• _GOAL OF THE EXERCISE_
Omit all pictures, and print word for word only the lines from the one containing "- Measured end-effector" through the end of the data.

• _INFORMATION SHOWN_
--------------------------------
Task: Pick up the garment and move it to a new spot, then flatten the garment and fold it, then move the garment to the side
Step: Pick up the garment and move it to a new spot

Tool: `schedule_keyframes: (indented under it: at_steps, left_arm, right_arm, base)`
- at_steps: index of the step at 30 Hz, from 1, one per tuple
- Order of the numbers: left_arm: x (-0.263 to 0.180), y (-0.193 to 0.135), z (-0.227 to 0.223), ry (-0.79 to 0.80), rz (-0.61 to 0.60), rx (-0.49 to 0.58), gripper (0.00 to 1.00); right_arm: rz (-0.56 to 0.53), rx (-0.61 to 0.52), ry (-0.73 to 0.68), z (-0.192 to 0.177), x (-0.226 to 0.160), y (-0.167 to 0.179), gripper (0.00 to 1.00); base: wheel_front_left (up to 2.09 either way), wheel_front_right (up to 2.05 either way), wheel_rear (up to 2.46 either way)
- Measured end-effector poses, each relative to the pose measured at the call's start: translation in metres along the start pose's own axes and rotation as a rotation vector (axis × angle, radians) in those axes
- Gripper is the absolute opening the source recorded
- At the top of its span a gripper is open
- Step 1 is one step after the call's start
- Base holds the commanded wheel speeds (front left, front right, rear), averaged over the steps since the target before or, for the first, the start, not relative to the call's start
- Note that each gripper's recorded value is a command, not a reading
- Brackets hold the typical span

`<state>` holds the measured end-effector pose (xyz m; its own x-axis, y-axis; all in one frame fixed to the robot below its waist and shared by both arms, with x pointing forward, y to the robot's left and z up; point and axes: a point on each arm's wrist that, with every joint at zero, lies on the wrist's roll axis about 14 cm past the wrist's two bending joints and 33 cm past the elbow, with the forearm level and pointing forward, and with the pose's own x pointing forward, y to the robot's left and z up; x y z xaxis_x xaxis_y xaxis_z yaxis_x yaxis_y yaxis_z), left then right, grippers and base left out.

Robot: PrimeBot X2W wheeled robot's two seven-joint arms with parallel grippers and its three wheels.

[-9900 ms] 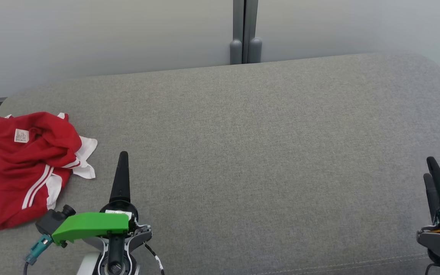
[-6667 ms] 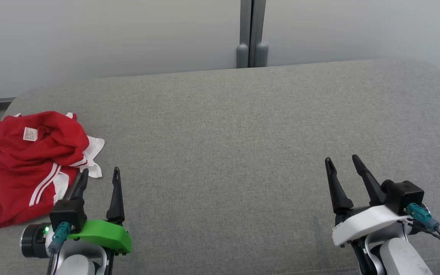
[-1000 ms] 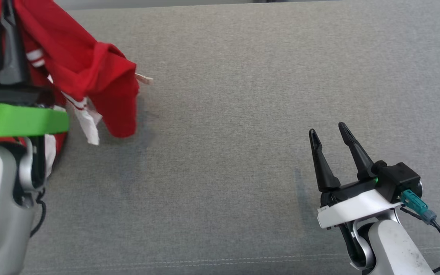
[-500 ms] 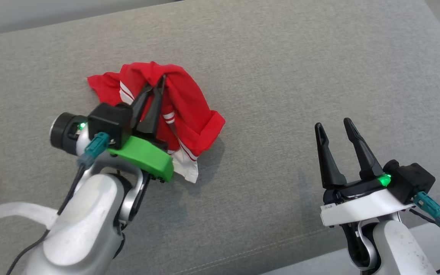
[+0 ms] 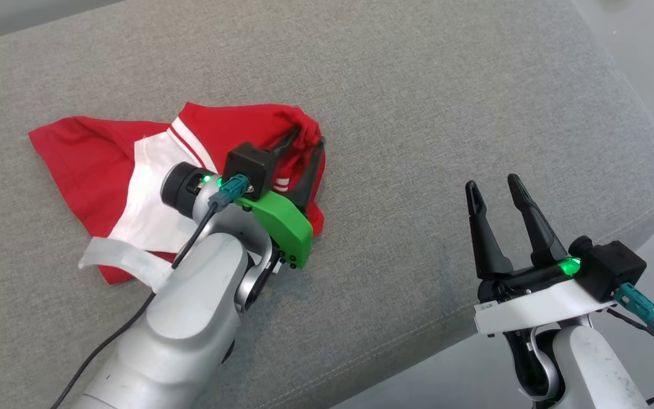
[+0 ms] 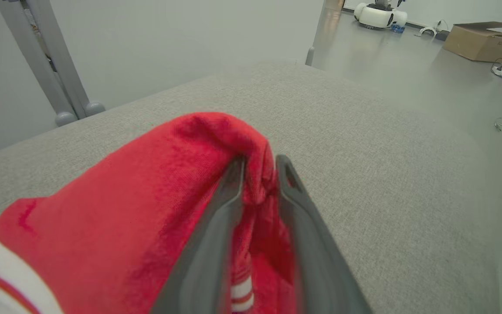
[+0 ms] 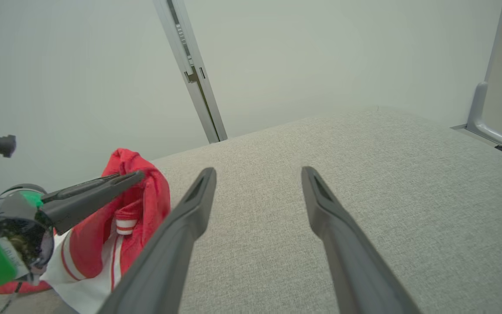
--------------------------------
• _WRITTEN SOLUTION_
- Measured end-effector poses, each relative to the pose measured at the call's start: translation in metres along the start pose's own axes and rotation as a rotation vector (axis × angle, radians) in those axes
- Gripper is the absolute opening the source recorded
- At the top of its span a gripper is open
- Step 1 is one step after the call's start
- Base holds the commanded wheel speeds (front left, front right, rear), averaged over the steps since the target before or, for the first, the start, not relative to the call's start
- Note that each gripper's recorded value is a command, not a reading
- Brackets hold the typical span

`<state>` holds the measured end-effector pose (xyz m; its own x-axis, y-axis; all in one frame fixed to the robot below its waist and shared by both arms, with x pointing forward, y to the robot's left and z up; point and axes: a point on each arm's wrist that, with every joint at zero, lies on the wrist's roll axis about 14 cm past the wrist's two bending joints and 33 cm past the elbow, with the forearm level and pointing forward, and with the pose's own x pointing forward, y to the robot's left and z up; x y z xaxis_x xaxis_y xaxis_z yaxis_x yaxis_y yaxis_z), left then right, grippers and base left out.

Robot: PrimeBot X2W wheeled robot's two seven-joint arms with parallel grippers and its three wheels.

[-9900 ms] 
[-6667 ms] 
[-1000 ms] 
[-500 ms] 
[+0 ms] 
[+0 ms] 
[+0 ms] 

This answer is complete.